> EXERCISE
A verbatim copy of the listing is the expected output.

> PROVIDED DATA
★ ★ ★ ★
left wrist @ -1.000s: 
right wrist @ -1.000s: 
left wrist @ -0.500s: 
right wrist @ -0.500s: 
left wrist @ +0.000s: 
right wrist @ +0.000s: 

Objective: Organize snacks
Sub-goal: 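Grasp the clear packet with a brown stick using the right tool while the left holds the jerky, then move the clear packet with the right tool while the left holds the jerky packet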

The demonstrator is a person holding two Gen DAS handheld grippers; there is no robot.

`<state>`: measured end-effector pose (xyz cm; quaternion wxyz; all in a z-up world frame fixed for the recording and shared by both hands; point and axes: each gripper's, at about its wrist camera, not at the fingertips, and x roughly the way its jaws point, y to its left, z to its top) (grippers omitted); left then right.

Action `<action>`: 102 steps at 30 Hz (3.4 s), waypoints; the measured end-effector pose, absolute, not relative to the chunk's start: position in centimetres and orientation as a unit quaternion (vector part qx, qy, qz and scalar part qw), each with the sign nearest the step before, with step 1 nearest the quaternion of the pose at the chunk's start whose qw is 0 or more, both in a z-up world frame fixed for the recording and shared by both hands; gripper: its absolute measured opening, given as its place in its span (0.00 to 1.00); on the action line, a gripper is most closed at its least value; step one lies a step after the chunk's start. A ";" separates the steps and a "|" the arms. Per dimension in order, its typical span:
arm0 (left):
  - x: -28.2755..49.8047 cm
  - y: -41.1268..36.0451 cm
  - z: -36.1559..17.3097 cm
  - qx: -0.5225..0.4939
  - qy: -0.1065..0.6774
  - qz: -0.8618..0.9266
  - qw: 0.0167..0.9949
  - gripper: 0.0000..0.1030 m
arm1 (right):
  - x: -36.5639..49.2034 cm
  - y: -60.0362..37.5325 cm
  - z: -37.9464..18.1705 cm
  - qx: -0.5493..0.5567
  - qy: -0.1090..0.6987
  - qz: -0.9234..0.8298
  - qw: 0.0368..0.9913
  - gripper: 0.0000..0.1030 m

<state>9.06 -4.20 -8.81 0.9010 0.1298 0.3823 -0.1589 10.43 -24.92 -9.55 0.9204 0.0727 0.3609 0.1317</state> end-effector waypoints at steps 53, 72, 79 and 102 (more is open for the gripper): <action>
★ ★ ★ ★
> EXERCISE RESPONSE
left wrist @ -1.000s: 
right wrist @ -1.000s: 
left wrist @ -0.500s: 
right wrist @ -0.500s: 
left wrist @ +0.000s: 
right wrist @ +0.000s: 

Objective: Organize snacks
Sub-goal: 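Grasp the clear packet with a brown stick using the right tool while the left holds the jerky, then move the clear packet with the right tool while the left holds the jerky packet
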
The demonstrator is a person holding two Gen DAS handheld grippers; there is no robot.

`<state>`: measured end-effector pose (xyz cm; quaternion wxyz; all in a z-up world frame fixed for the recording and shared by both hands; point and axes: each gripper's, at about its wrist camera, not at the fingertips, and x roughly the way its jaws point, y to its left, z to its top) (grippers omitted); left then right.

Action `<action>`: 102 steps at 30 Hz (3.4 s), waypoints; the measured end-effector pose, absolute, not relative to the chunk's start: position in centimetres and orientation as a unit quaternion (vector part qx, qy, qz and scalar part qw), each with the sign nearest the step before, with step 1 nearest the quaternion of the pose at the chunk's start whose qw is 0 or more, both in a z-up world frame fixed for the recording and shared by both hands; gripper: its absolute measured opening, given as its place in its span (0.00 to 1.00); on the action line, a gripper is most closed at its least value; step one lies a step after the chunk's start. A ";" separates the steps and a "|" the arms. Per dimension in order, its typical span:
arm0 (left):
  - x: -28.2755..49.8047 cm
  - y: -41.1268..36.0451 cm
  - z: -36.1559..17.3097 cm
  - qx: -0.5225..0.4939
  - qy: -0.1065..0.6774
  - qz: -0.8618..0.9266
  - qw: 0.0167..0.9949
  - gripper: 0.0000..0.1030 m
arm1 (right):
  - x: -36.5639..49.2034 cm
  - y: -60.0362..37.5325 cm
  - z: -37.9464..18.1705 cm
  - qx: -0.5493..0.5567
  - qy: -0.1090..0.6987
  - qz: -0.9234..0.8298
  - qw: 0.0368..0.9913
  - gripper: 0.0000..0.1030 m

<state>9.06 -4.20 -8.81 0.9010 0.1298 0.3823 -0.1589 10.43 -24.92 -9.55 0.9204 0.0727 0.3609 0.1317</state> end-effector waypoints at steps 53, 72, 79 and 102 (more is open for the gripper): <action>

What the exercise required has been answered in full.